→ **YOUR TASK**: Filter the listing for lines containing "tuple".

→ **LISTED RECORDS**:

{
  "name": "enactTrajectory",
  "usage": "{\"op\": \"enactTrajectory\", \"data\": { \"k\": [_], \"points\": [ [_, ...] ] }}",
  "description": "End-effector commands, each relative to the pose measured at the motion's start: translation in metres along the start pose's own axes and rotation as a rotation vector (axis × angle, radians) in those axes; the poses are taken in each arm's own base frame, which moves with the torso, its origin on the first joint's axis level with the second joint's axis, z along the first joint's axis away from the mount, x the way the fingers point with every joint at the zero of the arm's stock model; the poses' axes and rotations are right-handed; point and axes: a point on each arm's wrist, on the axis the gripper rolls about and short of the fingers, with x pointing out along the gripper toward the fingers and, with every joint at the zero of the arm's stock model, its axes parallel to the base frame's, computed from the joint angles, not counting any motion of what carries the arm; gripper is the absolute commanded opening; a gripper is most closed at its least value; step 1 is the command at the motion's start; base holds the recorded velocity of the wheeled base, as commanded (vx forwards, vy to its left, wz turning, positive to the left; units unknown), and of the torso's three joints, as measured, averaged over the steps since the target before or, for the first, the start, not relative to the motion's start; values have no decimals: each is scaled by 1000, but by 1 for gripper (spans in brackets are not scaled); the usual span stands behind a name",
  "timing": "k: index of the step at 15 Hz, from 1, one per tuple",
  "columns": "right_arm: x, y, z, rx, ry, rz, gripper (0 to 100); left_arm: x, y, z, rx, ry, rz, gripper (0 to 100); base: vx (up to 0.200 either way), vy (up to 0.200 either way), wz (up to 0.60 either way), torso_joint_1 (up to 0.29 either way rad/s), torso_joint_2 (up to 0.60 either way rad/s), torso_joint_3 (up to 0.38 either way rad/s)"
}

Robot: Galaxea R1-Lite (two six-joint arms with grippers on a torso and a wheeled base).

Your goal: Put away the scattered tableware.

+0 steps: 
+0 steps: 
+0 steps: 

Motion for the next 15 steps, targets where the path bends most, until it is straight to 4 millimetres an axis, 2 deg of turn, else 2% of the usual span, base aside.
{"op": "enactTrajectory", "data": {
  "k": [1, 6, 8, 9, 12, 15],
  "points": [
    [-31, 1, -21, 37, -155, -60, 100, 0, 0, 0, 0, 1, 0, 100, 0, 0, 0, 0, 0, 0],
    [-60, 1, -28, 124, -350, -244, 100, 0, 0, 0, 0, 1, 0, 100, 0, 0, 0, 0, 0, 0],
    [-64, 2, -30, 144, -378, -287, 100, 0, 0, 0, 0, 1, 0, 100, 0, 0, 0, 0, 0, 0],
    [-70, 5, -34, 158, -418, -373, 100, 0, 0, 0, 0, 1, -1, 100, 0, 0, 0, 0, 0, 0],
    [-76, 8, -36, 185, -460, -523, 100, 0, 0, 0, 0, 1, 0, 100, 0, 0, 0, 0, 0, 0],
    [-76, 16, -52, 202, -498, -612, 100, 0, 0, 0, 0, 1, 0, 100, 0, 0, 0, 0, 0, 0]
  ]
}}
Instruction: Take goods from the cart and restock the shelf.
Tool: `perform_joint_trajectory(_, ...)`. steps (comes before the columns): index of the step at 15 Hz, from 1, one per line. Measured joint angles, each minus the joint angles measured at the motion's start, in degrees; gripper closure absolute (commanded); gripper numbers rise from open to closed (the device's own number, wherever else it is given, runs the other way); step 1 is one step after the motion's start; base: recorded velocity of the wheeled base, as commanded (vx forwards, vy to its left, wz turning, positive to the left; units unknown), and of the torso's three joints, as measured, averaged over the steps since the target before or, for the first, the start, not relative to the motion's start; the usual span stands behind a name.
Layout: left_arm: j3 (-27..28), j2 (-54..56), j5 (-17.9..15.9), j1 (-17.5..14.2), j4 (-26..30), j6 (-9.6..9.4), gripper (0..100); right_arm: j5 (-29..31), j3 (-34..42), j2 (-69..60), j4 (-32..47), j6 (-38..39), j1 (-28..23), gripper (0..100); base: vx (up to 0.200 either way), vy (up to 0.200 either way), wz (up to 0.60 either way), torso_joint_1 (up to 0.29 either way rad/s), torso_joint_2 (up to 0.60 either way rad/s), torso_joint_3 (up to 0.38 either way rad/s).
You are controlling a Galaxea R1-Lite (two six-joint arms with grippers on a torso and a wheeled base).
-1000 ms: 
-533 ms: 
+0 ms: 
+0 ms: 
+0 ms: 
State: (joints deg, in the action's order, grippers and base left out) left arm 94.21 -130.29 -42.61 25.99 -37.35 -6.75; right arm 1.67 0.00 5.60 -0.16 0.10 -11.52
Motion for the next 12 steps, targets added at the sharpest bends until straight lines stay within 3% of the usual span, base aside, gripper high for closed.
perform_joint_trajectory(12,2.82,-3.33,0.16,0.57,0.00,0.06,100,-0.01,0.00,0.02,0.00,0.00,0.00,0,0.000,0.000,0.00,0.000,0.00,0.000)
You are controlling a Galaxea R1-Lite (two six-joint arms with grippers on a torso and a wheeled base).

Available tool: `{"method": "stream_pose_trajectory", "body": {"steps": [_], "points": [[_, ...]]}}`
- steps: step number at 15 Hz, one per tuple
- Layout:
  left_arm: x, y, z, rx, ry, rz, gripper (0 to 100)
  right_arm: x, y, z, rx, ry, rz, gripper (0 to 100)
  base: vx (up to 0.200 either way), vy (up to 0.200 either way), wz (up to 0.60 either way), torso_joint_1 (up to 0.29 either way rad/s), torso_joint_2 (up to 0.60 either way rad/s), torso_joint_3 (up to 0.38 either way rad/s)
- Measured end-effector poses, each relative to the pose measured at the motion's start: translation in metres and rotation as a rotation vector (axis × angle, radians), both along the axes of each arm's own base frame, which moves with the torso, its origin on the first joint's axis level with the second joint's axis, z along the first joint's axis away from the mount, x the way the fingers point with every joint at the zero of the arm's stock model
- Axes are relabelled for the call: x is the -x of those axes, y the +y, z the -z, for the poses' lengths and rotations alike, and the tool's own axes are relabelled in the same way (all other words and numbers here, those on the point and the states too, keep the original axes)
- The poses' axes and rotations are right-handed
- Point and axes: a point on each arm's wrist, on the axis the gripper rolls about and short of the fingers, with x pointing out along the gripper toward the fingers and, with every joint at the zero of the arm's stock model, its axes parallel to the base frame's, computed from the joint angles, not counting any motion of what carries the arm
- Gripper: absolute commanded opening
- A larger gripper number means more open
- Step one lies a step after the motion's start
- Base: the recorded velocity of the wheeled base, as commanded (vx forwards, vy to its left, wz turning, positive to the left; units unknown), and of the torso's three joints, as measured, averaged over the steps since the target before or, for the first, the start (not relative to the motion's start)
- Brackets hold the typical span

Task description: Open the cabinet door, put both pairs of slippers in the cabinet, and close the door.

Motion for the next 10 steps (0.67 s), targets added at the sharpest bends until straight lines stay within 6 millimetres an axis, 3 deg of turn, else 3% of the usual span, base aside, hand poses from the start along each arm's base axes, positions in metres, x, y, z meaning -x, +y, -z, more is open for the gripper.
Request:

→ **ANSWER BOX**:
  "timing": "k: index of the step at 15 Hz, from 1, one per tuple",
- steps: step number at 15 Hz, one per tuple

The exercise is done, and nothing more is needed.